Yassss!!!!! Story of my life!!!!!


----------



## GiggleFairy (Aug 30, 2010)

_TOTALLY the same way! TOTALLY! Then I find 50 gazillion rolls all at once when I don't need them!_




Tannasgach said:


> Why, oh why, do I constantly buy packing tape but I can never find it when I need it?!


----------



## Spanishtulip (Aug 14, 2015)

GiggleFairy said:


> _TOTALLY the same way! TOTALLY! Then I find 50 gazillion rolls all at once when I don't need them!_


The tape pixies must have struck. I know I have several living at my house

Sent from my SM-S975L using Tapatalk


----------



## Spookerstar (Jun 3, 2011)

RCIAG said:


> The stuff is sitting on my desk, taped up with the UPS label on it, awaiting Miguel!

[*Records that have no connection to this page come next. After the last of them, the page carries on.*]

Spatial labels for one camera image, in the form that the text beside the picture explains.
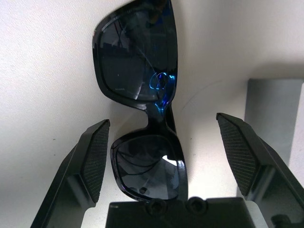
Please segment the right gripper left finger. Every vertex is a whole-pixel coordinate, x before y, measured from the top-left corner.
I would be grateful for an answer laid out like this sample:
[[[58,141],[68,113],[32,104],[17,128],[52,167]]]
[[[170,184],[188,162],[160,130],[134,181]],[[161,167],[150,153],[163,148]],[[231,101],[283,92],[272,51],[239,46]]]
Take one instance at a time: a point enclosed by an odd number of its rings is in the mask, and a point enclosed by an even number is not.
[[[102,120],[81,135],[60,164],[31,224],[33,228],[79,228],[85,212],[99,200],[110,121]]]

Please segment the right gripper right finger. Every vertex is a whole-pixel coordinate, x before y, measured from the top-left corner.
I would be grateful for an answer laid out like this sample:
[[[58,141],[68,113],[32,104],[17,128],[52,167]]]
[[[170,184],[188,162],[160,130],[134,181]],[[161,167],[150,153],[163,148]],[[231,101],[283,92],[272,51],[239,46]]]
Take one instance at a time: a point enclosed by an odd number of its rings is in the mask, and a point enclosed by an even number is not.
[[[304,189],[278,153],[237,117],[217,113],[226,157],[242,196],[270,228],[304,226]]]

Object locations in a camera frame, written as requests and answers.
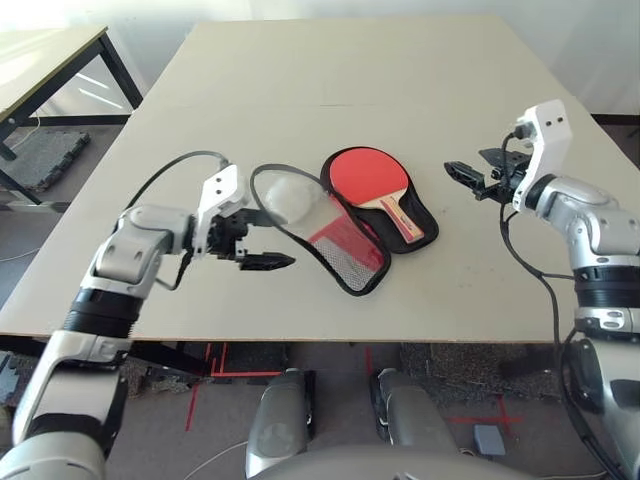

Is that the name of your flying monkey?


----------



## hostesswiththemostess (Aug 16, 2012)

Just sent out my victim's box!!! They should be getting it Monday


----------



## CrypticCuriosity (Aug 18, 2012)

My victims box has been sitting in my living room for a couple days now, but it's finally going out tomorrow! I didn't plan for it to go out on the day of deadline, but life happened. At least it wont be late!


----------



## lizzyborden (Sep 17, 2009)

Tannasgach said:


> Why, oh why, do I constantly buy packing tape but I can never find it when I need it?!


Same mysterious disappearances apply to scissors and Sharpie markers as well.


----------



## LoveAndEyeballs (May 17, 2014)

I just want to wish everyone going through health, financial, and natural disaster situations healing, prosperity, and safety. If you're in need of anything, this is a good group of people to reach out to, so please don't be shy. 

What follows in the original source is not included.